I can't help myself. I feel like I'm on a different planet than these people. They're all shiny, attractive, wrinkle-free and wholesome. They've never smoked a cigarette in their lives and they don't watch cable television because it's too crass. They got married at 19 and knocked up at 20 because they're all dying to address their sexualities but aren't allowed to do so outside the contract of matrimony. They think coffee is the work of the devil and they all end up with men that are pre-med but somehow have the money to buy new houses and cars. These people live in an alternate universe where no one is black, gay, fat, poor, or cynical. They put on a happy face and pretend that life is beautiful while they suffocate under the burden of being perfect. They chastize the drunks and addicts but make sure to take their Prozac and Xanax every day, claiming the hand of a doctor somehow divine. They redress doubt not through exploration or rejection, but reaffirmation.

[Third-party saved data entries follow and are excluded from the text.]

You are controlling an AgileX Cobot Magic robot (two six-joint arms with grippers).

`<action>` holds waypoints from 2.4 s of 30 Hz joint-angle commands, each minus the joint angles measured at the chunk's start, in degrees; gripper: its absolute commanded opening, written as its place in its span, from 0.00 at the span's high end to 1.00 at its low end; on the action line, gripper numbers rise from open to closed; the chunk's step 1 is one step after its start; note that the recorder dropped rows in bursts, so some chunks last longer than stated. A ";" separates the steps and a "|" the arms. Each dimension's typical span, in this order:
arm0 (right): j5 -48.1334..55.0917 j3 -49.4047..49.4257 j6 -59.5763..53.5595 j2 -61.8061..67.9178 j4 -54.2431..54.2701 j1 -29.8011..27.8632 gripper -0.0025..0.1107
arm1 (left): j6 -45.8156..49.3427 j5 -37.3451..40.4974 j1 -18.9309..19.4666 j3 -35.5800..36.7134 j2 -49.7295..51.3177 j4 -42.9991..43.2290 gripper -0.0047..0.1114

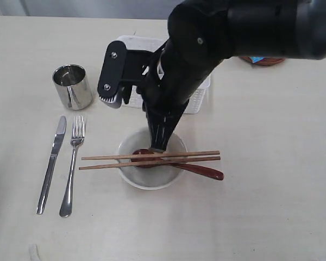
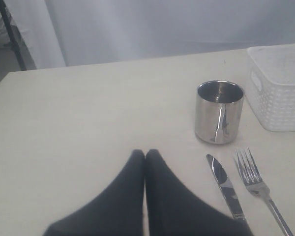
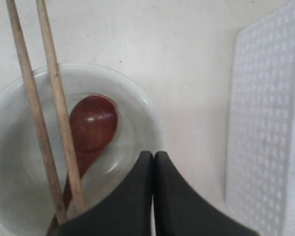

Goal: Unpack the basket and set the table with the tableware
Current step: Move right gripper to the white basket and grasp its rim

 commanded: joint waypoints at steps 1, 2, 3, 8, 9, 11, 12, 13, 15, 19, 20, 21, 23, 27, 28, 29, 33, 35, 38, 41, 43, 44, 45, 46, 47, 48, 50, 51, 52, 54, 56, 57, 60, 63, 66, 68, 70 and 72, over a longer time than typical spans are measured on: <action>-3.29 -0.15 0.85 -3.44 -4.27 -5.03 0.98 | -0.13 -0.03 -0.29 0.13 -0.11 0.13 0.96; -5.93 -0.15 2.53 -4.04 -3.13 -7.60 0.98 | -0.13 -0.03 -0.29 0.13 -0.11 0.13 0.96; -6.66 -0.15 2.95 -4.26 -2.37 -8.89 0.98 | -0.13 -0.03 -0.29 0.13 -0.11 0.13 0.96; -7.17 -0.15 2.37 -3.71 3.29 -11.67 0.77 | -0.13 -0.03 -0.29 0.13 -0.11 0.13 0.96; -6.85 -0.38 1.91 -2.97 3.29 -11.67 0.65 | -0.13 -0.03 -0.29 0.13 -0.11 0.13 0.96; -6.93 -1.90 2.64 -1.65 3.29 -11.80 0.53 | -0.13 -0.03 -0.29 0.13 -0.11 0.13 0.96; -6.81 -3.21 3.21 -0.66 2.79 -11.80 0.53 | -0.13 -0.03 -0.29 0.13 -0.11 0.13 0.96; -5.49 -5.76 3.37 0.87 2.79 -11.80 0.53 | -0.13 -0.03 -0.29 0.13 -0.11 0.13 0.96; -2.80 -9.04 3.37 3.31 2.79 -11.70 0.53 | -0.13 -0.03 -0.29 0.13 -0.11 0.13 0.96; 1.56 -14.45 3.37 8.74 3.29 -11.70 0.53 | -0.13 -0.03 -0.29 0.13 -0.11 0.13 0.96; 2.34 -15.64 3.08 9.86 3.29 -11.70 0.53 | -0.13 -0.03 -0.29 0.13 -0.11 0.13 0.96; 2.54 -16.57 2.92 11.41 3.29 -11.70 0.53 | -0.13 -0.03 -0.29 0.13 -0.11 0.13 0.96; 2.54 -17.58 2.30 13.20 3.29 -11.70 0.53 | -0.13 -0.03 -0.29 0.13 -0.11 0.13 0.96; 2.36 -19.19 0.72 17.55 2.82 -11.70 0.53 | -0.13 -0.03 -0.29 0.13 -0.11 0.13 0.96; 2.36 -19.64 0.58 18.64 2.59 -11.70 0.53 | -0.13 -0.03 -0.29 0.13 -0.11 0.13 0.96; 2.36 -20.21 0.58 19.70 2.59 -11.70 0.53 | -0.13 -0.03 -0.29 0.13 -0.11 0.13 0.96; 2.36 -22.17 0.58 22.82 1.23 -11.80 0.62 | -0.13 -0.03 -0.29 0.13 -0.11 0.13 0.96; 2.35 -22.61 0.58 23.38 -0.32 -11.80 0.75 | -0.13 -0.03 -0.29 0.13 -0.11 0.13 0.96; 2.35 -22.61 0.58 22.99 -4.68 -11.80 0.98 | -0.13 -0.03 -0.29 0.13 -0.11 0.13 0.96; 2.35 -23.21 1.70 21.22 -6.33 -12.99 0.98 | -0.13 -0.03 -0.29 0.13 -0.11 0.13 0.96; 2.86 -24.66 3.93 19.13 -6.33 -14.41 0.98 | -0.13 -0.03 -0.29 0.13 -0.11 0.13 0.96; 3.13 -25.20 4.03 18.21 -6.18 -15.34 0.98 | -0.13 -0.03 -0.29 0.13 -0.11 0.13 0.96; 3.24 -25.80 4.79 17.04 -6.18 -16.48 0.98 | -0.13 -0.03 -0.29 0.13 -0.11 0.13 0.96; 3.24 -26.29 5.13 16.08 -6.18 -17.55 0.98 | -0.13 -0.03 -0.29 0.13 -0.11 0.13 0.96; 3.24 -26.60 5.59 15.01 -6.18 -19.06 0.98 | -0.13 -0.03 -0.29 0.13 -0.11 0.13 0.96; 2.87 -27.08 6.62 13.97 -6.18 -20.89 0.98 | -0.13 -0.03 -0.29 0.13 -0.11 0.13 0.96; 1.78 -28.18 11.07 12.11 -6.18 -27.39 0.98 | -0.13 -0.03 -0.29 0.13 -0.11 0.13 0.96; 1.77 -29.50 13.57 12.11 -6.18 -32.39 0.98 | -0.13 -0.03 -0.29 0.13 -0.11 0.13 0.96; 1.77 -30.03 14.89 12.33 -6.18 -35.25 0.98 | -0.13 -0.03 -0.29 0.13 -0.11 0.13 0.96; 1.45 -30.43 15.36 13.72 -5.09 -43.56 0.98 | -0.13 -0.03 -0.29 0.13 -0.11 0.13 0.96; 0.50 -30.43 15.36 16.11 0.63 -50.74 0.98 | -0.13 -0.03 -0.29 0.13 -0.11 0.13 0.96; 0.04 -30.43 15.36 18.06 3.76 -54.46 0.98 | -0.13 -0.03 -0.29 0.13 -0.11 0.13 0.96; -1.57 -30.43 15.36 23.52 5.96 -59.74 0.98 | -0.13 -0.03 -0.29 0.13 -0.11 0.13 0.96; -1.90 -33.20 15.36 28.65 6.44 -60.32 0.98 | -0.13 -0.03 -0.29 0.13 -0.11 0.13 0.96; 2.54 -42.41 15.46 35.11 9.80 -59.55 0.98 | -0.13 -0.03 -0.29 0.13 -0.11 0.13 0.96; 3.55 -45.99 15.35 37.26 11.86 -59.02 0.98 | -0.13 -0.03 -0.29 0.13 -0.11 0.13 0.96; 4.03 -48.26 14.75 38.90 14.13 -58.30 0.98 | -0.13 -0.03 -0.29 0.13 -0.11 0.13 0.96; 5.22 -49.89 12.03 40.06 17.46 -57.66 0.98 | -0.13 -0.03 -0.29 0.13 -0.11 0.13 0.96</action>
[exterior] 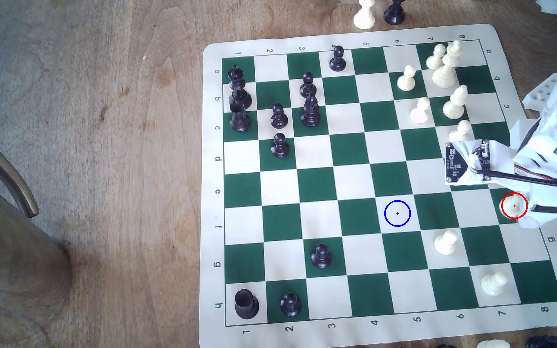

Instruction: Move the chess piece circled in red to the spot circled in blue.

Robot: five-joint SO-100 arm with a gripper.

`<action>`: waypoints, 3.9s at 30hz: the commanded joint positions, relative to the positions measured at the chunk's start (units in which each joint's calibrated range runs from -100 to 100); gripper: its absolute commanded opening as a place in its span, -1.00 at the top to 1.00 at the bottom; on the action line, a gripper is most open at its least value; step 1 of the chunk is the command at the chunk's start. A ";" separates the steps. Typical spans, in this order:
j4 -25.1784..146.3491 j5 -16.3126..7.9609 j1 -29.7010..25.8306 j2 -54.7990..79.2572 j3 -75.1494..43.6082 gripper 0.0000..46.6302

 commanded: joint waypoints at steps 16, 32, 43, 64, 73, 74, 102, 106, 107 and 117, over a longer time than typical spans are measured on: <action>-1.02 -0.24 -0.52 -1.41 -0.52 0.99; 10.03 1.66 11.05 -8.46 -25.64 0.99; -0.21 2.59 15.98 0.71 -26.45 0.99; -11.84 4.44 20.36 14.55 -28.63 0.99; -13.31 4.44 20.13 17.94 -28.72 0.99; -13.47 4.44 20.13 18.11 -28.72 0.99; -13.06 9.62 22.24 3.26 -19.02 -0.12; -11.18 11.92 24.19 -3.36 -15.94 -0.14; -10.69 13.58 24.90 -8.80 -12.31 -0.15; -6.51 23.39 35.14 -44.03 5.82 -0.06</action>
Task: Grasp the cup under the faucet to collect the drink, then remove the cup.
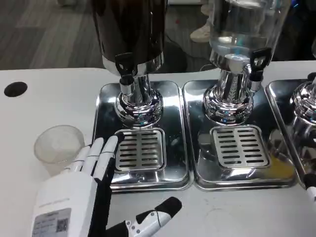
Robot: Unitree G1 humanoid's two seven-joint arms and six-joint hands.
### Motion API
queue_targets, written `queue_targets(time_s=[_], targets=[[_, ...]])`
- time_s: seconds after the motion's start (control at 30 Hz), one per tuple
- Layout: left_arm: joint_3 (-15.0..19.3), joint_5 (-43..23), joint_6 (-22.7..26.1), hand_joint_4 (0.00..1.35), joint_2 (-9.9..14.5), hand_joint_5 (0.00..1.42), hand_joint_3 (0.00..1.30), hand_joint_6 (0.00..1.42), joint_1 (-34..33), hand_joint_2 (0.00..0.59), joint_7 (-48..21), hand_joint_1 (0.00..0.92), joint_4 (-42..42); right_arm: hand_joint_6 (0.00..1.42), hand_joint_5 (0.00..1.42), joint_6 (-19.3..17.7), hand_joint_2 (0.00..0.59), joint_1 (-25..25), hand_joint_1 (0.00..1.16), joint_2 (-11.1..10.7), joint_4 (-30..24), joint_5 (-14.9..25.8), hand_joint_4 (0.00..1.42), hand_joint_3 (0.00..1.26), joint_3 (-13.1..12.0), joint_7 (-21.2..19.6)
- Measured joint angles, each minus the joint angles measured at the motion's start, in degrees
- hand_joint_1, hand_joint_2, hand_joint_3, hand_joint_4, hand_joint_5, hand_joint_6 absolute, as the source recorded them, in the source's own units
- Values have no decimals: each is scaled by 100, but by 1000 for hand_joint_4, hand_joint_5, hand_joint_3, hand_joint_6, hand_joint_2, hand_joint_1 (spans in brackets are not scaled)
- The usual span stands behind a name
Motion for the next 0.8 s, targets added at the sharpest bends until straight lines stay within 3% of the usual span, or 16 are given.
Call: queue_targets(time_s=[0.43,0.8], targets=[[42,-19,15,0,63,103,111,241,-121,77,-28,0,64,0,45,82,388,-37,433,-7,-104,-111,109,240,3,0],[176,-31,79,0,65,91,106,233,-143,70,-49,0,91,0,53,98,388,-67,433,-177,-235,-427,119,253,-40,-1]])
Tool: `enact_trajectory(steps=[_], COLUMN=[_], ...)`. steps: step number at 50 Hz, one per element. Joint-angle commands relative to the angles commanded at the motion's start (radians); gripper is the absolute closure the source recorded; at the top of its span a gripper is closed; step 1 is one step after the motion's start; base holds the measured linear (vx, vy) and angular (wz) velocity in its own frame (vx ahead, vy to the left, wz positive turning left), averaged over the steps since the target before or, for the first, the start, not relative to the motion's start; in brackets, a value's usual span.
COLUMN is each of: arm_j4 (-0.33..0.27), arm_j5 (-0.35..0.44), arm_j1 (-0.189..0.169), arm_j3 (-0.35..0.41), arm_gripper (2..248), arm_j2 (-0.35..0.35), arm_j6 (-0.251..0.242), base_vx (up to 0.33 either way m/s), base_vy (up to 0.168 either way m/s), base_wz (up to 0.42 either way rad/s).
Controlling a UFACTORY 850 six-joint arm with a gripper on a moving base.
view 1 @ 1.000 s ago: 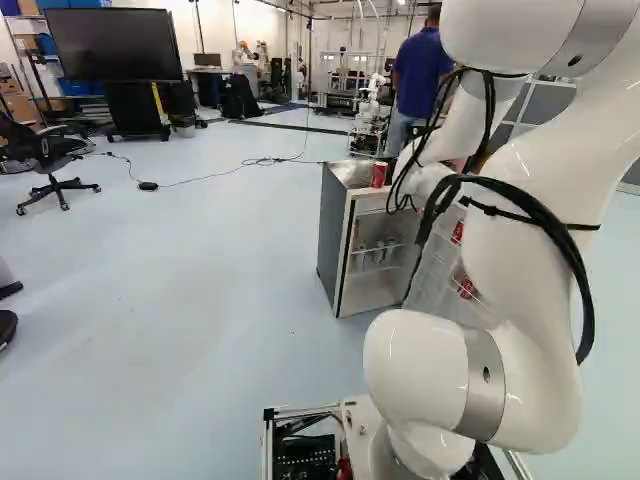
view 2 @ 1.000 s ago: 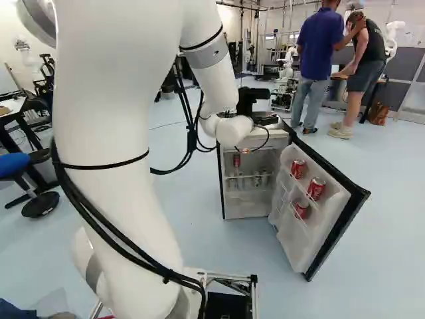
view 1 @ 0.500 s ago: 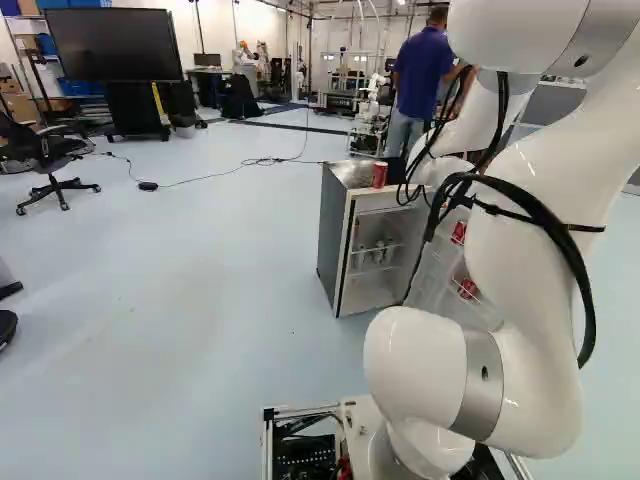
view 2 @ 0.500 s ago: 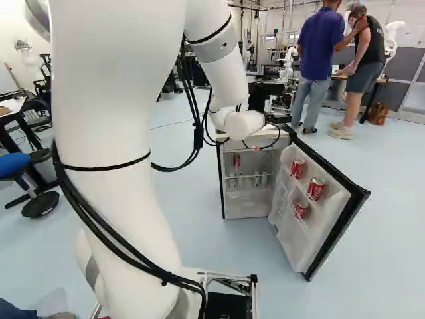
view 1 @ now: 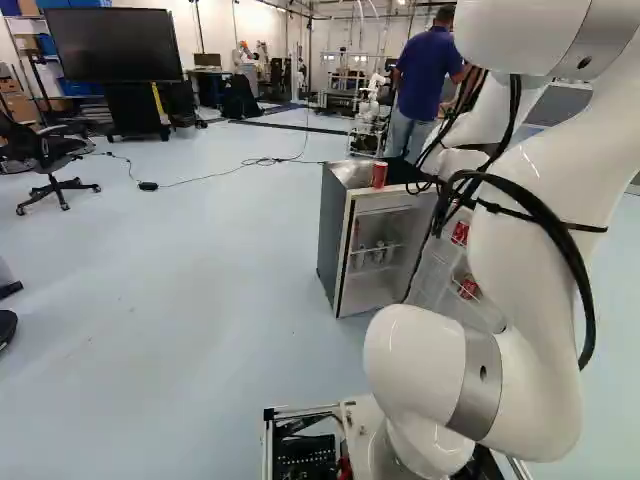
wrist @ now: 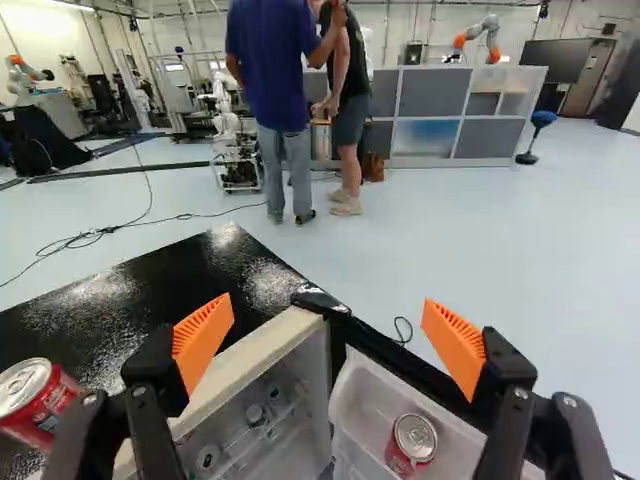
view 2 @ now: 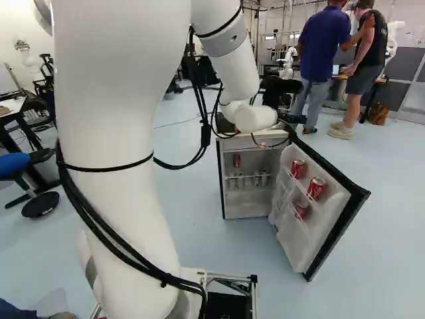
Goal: Grab a drink from the fridge
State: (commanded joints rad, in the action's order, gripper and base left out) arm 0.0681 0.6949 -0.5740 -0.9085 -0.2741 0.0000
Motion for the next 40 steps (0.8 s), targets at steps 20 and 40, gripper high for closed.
enact_trajectory(steps=[20, 40], arm_j4=[0.007, 0.008], arm_j5=[-0.028, -0.087], arm_j1=[-0.049, -0.097], arm_j3=[-0.06, -0.121], arm_gripper=[3, 3], arm_j2=[-0.012, -0.039], arm_j6=[0.0, 0.0], base_vx=[0.0, 0.0], base_vy=[0.0, 0.0], base_wz=[0.0, 0.0])
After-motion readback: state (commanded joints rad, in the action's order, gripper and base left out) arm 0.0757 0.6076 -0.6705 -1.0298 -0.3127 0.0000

Now, don't consider me an expert. I've only met three actual church-going Mormons in my life. The first two were missionaries brought into my Comparative Religions class in high school. The only things I remember about them were their strange, stilted way of speaking about their church, and the long dowdy skirts they wore. The only other Mormon? A closeted beefcake of a man who slept with Joel. My interest in the culture of LDS and Utah grew, naturally, through the depiction of a polygamous fundamental LDS family on a critically-acclaimed cable television show. Yes, I'm talking about Big Love.
I don't know what I find more fascinating - their complete naivete or their thinly-veiled pretentiousness. They're so excited about "helping" people, but their version of helping is bothering people at home and telling them their religion is unsatisfactory and that they need to join the "one true church." They post RENT lyrics and videos of Kristin Chenowith on Broadway, yet pay their tithes to an organized religion that works to ban gay marriage and the ERA.
I guess what intrigues me most is that elements of my life that are SO mundane and banal - getting an iced coffee, dropping an F bomb, wearing a short skirt, buying condoms, having a beer after work, criticizing authority, giving homeless people change - all these things that create the backdrop of my life are not even present in their sheltered little world. Experiences that I find fundamentally American in nature are never experienced by these people. It continues to astound me how multi-layered our society is.
Furthermore, I can't hide my disdain for LDS. I can't pretend I'm not disgusted by the fact one of the faith's founders claimed to have a "calling" just so he could sleep with as many teenaged girls as he wanted without receiving disdain from his followers. I won't trust a religion that refuses to allow the "non-worthy" into their temples, even for their children's weddings. A true church would not turn anyone away. THAT'S "charity"... not baptizing someone posthumously against their wishes. Religion has nothing to do with building $3 billion malls... and it never should.
But that doesn't mean I'm going to stop reading about their alcohol-free Cinco de Mayo festivities and their Vegas honeymoons sans gambling. There are, apparently, numerous Americas - and I'm happy to live in one of them that's real.